Please print exactly the lines running from the one that contains "white glossy whiteboard: [172, 53] stays" to the end of the data, with both lines included.
Records for the task Start Marker
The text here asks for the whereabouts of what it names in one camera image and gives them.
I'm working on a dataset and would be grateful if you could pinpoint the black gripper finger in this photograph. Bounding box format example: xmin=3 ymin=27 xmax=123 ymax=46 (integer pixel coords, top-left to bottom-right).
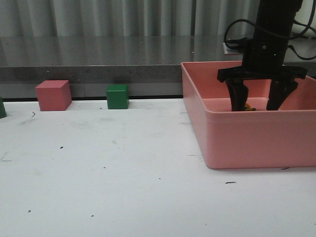
xmin=226 ymin=79 xmax=248 ymax=111
xmin=266 ymin=79 xmax=298 ymax=111

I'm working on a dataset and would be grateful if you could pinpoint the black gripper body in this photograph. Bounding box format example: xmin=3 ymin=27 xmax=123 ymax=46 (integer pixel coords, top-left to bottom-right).
xmin=217 ymin=39 xmax=307 ymax=82

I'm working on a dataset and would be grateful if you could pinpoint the yellow push button switch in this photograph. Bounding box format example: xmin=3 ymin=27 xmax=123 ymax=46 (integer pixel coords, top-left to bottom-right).
xmin=244 ymin=103 xmax=256 ymax=111

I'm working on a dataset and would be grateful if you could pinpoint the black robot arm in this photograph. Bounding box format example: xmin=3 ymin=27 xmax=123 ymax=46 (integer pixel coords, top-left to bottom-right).
xmin=217 ymin=0 xmax=307 ymax=111

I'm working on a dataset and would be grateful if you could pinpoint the pink plastic bin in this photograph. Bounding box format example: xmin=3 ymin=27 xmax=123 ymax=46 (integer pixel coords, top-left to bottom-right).
xmin=181 ymin=61 xmax=316 ymax=168

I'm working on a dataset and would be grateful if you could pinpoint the grey stone counter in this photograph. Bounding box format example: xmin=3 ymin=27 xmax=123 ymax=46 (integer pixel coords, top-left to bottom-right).
xmin=0 ymin=35 xmax=316 ymax=99

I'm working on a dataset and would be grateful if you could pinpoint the green cube block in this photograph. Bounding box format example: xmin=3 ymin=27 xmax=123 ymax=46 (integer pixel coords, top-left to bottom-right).
xmin=106 ymin=84 xmax=129 ymax=110

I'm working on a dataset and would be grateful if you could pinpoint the pink cube block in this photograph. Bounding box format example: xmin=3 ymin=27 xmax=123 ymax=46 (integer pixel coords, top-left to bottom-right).
xmin=35 ymin=80 xmax=72 ymax=111

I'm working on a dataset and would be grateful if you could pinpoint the grey pleated curtain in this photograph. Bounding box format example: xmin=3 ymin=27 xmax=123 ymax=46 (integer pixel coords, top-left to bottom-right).
xmin=0 ymin=0 xmax=259 ymax=37

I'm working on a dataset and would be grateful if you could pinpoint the dark green block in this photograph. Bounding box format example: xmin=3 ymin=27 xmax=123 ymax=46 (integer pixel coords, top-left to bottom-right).
xmin=0 ymin=97 xmax=7 ymax=119

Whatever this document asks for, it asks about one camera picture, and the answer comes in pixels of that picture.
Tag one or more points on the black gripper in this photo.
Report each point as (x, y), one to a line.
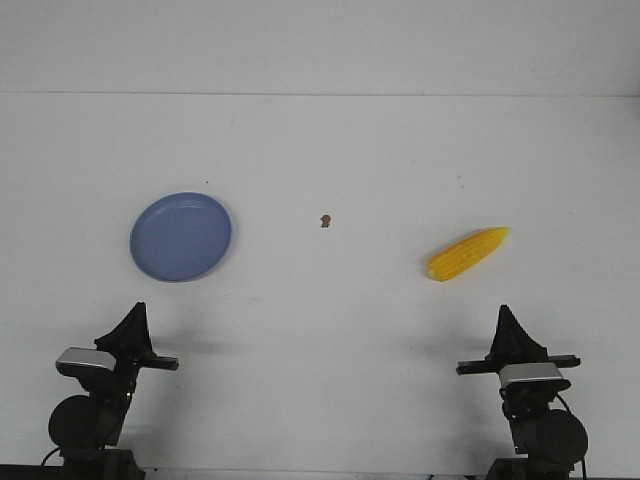
(512, 341)
(130, 344)

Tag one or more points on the yellow corn cob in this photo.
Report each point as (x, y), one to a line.
(464, 254)

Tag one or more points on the blue round plate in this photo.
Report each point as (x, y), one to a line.
(181, 237)

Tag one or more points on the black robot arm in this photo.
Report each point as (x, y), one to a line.
(553, 440)
(108, 374)

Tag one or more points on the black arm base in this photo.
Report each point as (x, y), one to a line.
(111, 464)
(528, 469)

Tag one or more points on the small brown table stain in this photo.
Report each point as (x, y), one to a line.
(325, 221)

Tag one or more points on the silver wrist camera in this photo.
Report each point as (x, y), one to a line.
(76, 362)
(544, 373)

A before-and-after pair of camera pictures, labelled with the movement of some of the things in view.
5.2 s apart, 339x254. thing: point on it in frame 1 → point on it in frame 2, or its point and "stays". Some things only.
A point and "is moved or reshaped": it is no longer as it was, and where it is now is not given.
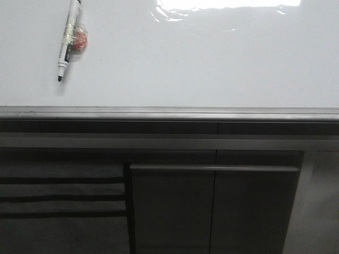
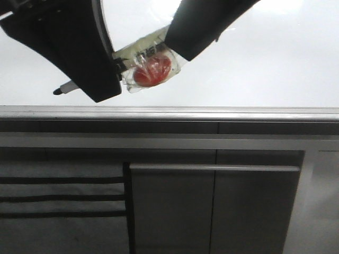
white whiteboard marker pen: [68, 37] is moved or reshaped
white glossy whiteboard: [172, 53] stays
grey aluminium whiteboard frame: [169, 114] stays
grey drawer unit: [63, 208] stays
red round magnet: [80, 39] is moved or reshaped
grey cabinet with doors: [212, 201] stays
Records for the task End Marker
**Output of the exercise:**
white glossy whiteboard: [172, 53] stays
grey aluminium whiteboard frame: [169, 114] stays
grey drawer unit: [63, 208] stays
red round magnet: [80, 39] is moved or reshaped
grey cabinet with doors: [212, 201] stays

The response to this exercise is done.